Cessons d’être Charlie, soyons Mgr Myriel, l’évêque des Misérables de Victor Hugo : il ne traite pas Valjean en vulgaire mais en égal, il lui donne dans l’élégance ce qu’il a de plus beau, il rachète avec la lumière de ses deux chandeliers d’argent l’âme d’un pauvre forçat !

Jean-Pierre Pélaez
Jean-Pierre Pélaez
Auteur dramatique

Vos commentaires

16 commentaires

  1. Tout est venu du blasphème. Dans la même émission CNEWS, certains invités ont a ce sujet glorifié « la liberté d’expression » mais en se gardant bien d’en définir les limites . Et la plus énorme des limites en laïcité, ce sont ses propres lois sur lesquelles bute cette liberté d’expression.

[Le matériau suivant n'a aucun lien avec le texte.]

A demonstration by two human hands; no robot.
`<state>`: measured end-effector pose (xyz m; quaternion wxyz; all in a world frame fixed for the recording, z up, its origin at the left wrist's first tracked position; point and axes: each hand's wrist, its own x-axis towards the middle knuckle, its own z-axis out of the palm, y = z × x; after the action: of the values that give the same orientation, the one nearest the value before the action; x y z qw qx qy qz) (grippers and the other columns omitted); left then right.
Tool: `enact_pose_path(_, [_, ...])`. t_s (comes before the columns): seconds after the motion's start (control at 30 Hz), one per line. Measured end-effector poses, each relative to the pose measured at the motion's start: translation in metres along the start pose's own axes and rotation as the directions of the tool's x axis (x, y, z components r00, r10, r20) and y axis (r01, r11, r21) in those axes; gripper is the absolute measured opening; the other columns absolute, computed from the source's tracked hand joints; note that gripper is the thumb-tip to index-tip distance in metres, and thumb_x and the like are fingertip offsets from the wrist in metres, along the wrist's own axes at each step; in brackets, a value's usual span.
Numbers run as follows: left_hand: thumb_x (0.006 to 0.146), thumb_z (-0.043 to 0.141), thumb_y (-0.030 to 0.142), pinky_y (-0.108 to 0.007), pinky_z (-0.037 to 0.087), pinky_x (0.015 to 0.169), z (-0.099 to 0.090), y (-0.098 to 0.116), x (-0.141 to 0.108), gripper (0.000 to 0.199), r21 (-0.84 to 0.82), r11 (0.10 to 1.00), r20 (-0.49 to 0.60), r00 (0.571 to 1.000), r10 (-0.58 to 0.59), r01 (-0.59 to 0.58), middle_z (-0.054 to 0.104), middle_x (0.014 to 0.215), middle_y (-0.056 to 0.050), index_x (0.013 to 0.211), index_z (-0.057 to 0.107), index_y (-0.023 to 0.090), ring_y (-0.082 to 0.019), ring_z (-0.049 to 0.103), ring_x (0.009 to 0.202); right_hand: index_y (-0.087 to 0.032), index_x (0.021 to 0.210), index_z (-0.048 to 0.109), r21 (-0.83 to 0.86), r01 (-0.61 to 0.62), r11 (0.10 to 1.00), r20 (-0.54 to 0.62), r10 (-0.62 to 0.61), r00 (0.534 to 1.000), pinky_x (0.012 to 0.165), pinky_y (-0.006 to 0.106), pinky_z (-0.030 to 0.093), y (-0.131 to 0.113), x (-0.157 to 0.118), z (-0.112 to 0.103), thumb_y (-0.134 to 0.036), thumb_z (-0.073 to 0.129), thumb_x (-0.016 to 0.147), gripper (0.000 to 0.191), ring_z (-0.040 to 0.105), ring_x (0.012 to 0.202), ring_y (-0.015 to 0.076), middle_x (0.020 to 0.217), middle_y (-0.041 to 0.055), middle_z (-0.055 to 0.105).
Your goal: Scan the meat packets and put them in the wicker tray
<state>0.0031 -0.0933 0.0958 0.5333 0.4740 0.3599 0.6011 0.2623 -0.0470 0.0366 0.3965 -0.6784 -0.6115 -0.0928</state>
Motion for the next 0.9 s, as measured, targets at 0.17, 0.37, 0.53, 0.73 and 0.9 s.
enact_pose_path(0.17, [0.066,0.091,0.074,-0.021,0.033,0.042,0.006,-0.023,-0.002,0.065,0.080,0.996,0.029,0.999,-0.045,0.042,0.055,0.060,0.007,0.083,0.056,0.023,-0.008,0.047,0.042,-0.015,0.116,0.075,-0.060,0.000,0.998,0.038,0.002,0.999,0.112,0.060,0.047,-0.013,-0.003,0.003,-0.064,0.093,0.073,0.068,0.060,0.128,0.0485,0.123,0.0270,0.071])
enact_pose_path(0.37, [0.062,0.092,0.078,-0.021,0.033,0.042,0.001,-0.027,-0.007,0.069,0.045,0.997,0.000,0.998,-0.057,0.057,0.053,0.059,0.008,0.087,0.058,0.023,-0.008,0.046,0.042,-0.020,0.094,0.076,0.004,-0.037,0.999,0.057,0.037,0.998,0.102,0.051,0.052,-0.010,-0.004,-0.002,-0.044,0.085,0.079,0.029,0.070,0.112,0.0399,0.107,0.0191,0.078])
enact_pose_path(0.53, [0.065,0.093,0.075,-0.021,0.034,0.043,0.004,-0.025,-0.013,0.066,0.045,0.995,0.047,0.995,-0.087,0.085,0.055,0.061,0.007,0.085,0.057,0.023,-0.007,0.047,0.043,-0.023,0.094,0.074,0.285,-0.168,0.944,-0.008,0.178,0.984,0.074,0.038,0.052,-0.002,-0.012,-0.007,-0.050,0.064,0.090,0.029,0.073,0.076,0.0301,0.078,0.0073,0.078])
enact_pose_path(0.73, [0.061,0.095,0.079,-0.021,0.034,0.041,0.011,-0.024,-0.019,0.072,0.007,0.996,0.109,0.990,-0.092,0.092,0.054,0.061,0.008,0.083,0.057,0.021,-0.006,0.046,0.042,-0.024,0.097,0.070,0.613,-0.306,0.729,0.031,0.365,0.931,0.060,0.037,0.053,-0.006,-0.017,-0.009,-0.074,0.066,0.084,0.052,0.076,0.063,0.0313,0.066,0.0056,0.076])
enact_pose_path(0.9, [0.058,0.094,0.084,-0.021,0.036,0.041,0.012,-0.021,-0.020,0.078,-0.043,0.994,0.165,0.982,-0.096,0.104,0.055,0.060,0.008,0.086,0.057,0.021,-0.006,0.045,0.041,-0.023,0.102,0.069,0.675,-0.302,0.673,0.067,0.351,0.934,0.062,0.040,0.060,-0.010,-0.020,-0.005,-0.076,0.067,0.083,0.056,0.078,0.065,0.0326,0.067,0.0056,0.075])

Depuis que la macronie règne , cette liberté est de plus en plus encadrée, pour ne pas dire restreinte. La preuve la plus flagrante, même les humoristes marchent sur la pointe des pieds dans la préparation de leurs textes. Pour en revenir à ces lois laïques. Il suffirait que ce mot « blasphème » entre dans une loi qui en interdirait l’exploitation pour que cette fameuse « liberté d’expression » change subitement d’odeur, de couleur. En conclusion, en matière de liberté d’expression, restons réservés. Elle est trop soumise aux dictats des dirigeants et de l’air du temps, que ce soit en régime démocratique ou pas.

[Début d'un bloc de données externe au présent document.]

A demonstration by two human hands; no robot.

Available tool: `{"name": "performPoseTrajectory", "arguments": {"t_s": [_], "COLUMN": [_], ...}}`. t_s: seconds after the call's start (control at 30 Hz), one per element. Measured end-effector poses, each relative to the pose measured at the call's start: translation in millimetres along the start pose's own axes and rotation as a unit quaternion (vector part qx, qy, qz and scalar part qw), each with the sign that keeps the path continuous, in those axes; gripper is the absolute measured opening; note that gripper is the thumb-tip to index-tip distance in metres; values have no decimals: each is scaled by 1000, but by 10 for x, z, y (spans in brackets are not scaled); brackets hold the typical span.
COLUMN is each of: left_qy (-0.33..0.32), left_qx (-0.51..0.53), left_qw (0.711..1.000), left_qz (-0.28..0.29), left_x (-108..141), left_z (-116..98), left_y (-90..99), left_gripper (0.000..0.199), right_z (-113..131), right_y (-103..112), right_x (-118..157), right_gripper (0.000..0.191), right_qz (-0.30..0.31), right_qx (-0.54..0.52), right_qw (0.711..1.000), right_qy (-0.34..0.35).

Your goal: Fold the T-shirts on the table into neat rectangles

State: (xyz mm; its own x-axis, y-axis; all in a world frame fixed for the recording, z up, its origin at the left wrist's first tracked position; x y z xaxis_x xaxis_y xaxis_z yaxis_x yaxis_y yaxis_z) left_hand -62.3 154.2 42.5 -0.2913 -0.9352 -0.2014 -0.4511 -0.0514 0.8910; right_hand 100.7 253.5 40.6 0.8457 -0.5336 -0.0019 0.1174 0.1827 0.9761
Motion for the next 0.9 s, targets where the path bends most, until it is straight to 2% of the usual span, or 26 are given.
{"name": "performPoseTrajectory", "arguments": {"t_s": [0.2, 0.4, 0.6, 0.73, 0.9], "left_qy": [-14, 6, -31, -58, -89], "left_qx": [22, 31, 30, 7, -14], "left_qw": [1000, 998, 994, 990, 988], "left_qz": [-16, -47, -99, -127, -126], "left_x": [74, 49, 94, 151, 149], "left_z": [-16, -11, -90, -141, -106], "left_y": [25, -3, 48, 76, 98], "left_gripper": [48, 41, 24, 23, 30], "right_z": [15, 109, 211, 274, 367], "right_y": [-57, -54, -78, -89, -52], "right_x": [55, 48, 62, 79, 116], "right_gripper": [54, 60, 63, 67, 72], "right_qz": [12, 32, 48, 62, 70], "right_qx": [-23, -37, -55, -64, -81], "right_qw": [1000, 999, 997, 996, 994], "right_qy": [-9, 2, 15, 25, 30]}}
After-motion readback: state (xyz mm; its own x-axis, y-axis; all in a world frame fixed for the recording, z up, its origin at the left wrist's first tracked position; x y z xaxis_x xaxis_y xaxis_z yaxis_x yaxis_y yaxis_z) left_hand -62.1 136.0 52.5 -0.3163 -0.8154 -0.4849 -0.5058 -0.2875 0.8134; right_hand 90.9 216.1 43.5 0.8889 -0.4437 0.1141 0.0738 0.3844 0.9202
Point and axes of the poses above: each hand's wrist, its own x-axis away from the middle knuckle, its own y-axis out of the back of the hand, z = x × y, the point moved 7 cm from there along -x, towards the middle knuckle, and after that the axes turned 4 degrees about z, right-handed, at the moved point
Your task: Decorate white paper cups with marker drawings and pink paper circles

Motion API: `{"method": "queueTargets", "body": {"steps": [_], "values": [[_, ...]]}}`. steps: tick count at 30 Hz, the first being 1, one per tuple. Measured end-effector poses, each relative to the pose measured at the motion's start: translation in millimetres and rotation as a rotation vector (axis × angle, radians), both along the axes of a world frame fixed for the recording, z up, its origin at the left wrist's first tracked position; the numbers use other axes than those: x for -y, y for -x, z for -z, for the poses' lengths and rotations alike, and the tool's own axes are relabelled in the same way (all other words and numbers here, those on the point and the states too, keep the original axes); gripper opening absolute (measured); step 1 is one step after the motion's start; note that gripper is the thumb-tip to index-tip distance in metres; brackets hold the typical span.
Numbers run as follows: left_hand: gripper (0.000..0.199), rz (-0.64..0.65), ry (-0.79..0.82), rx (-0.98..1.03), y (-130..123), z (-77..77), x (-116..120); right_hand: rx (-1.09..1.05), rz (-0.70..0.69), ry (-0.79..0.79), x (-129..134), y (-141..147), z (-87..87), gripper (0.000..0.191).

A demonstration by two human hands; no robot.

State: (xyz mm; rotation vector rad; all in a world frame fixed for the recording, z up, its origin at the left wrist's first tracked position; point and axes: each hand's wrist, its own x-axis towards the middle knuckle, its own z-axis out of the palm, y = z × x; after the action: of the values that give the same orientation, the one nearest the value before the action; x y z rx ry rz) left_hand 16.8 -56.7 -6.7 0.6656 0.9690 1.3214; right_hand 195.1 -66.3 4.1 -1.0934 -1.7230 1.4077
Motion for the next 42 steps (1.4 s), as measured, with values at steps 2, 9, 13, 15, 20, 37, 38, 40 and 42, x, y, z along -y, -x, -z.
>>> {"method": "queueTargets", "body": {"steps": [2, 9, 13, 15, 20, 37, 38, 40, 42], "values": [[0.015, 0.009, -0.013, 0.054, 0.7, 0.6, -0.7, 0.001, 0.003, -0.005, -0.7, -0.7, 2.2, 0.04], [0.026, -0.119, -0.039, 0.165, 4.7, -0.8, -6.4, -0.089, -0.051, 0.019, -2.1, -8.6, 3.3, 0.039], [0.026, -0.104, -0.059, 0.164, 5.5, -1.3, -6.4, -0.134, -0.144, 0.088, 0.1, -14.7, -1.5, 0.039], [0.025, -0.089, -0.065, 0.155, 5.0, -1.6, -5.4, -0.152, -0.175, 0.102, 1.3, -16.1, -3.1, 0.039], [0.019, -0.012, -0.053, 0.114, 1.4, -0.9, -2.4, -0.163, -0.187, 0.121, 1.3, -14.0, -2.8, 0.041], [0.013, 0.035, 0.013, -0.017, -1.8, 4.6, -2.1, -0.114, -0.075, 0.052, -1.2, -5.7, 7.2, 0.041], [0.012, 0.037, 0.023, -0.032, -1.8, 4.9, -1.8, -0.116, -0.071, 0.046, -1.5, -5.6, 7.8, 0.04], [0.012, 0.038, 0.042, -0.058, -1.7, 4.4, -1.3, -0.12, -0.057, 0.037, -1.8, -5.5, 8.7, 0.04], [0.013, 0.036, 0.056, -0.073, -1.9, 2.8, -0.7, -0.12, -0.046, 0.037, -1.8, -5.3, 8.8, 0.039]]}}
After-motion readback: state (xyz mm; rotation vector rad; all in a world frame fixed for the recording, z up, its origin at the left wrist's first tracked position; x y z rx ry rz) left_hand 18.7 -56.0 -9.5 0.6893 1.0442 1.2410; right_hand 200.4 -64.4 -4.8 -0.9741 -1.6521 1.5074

  2. Toujours pareil avec ces gens, seul ce qu’ils appellent la « liberté d’expression compte ». Ils n’ont aucune notion du respect dû à l’autre. Un grand principe leur manque : « la liberté des uns s’arrete là où commence celle des autres. Peu leur importe de blesser moralement quequ’un. Mais que diraient-s’il prenait l’envie à un dessinateur de caricaturer leur mère ou leur sœur en train de se faire « empaler » par un « barbu »… ? Il seraient outrés qu’on puisse ainsi de moquer de ce qu’ils ont de plus cher. Quand ça ne les concerne pas, tout est permis, mais s’ils sont, ou ceux qui les entourent, l’objet de sarcasmes c’est une insulte…

    • Parce ceux -adeptes d’une certaine religion- qui sont concernés vous respectent ainsi que vos proches, ainsi que les nôtres en général ?
      Comment ces gens qualifient-ils les femmes qui ne se plient pas à leurs lubies à doter de bien des qualificatifs, ceci même en France ?
      Navré, mais de ma part, AUCUNE CONCESSION !

  3. Pour «  faire peuple » les bobos s’habillent comme des gueux parlent comme des malfrats et ne savent pas s’exprimer sans référence au sexe et au vulgaire. Entre le fait d’écraser les autres par son bling bling et celui de les humilier en prétendant les copier pour se mettre à leur hauteur, il y a un juste milieu celui du tact et de la bonne éducation mais ces qualités appartiennent à tous les étages de la société et on constate malheureusement que ce n’est pas en haut de l’échelle qu’on montre l’exemple .

  4. Beau parallèle entre Rabelais et Hugo, maîtres incontestés de l’exagération tonitruante . Je pense encore aux promesses de la TV -lors de sa création- pour l’amélioration culturelle du populus . Magnifique programme auquel j’ai cru. Pourtant c’est le vulgus qui l’a emporté haut-la-main et rapidement. Pauvre de nous, le parler qu’on y subit désormais nous aurait empêchés de rentrer en classe de sixième en 1945 . Charlie a de beaux jours devant lui !

  5. Je ne suis pas un intellectuel, mais quand je vois ces bourgeois s’extasiaient devant des âneries, alors que ça ni queue ni tête. J’estime que BREL avait raison dans sa chanson .les Bourgeois, c’est comme les cochons.. Quand je ne comprends pas un artiste, je m’interroge, suis-je tellement bête que cela n’éclaire pas mon âme, peut-être. Mais je me refuse à moutonner.

    • Je vous approuve . Cette mode du bas et du vulgaire pour faire « celui qui sait tout « et qui est « dans le vent du progrès », à l’image d’officiers ou toubibs se vautrant dans le stupre via un langage de charretiers en même temps que dans le mépris et la moquerie – finalement bête- : ça me révulse…

    • J’approuve largement. Je n’ajouterai qu’un merci à monsieur Jean-Pierre Pélaez pour cette excellente remise au point.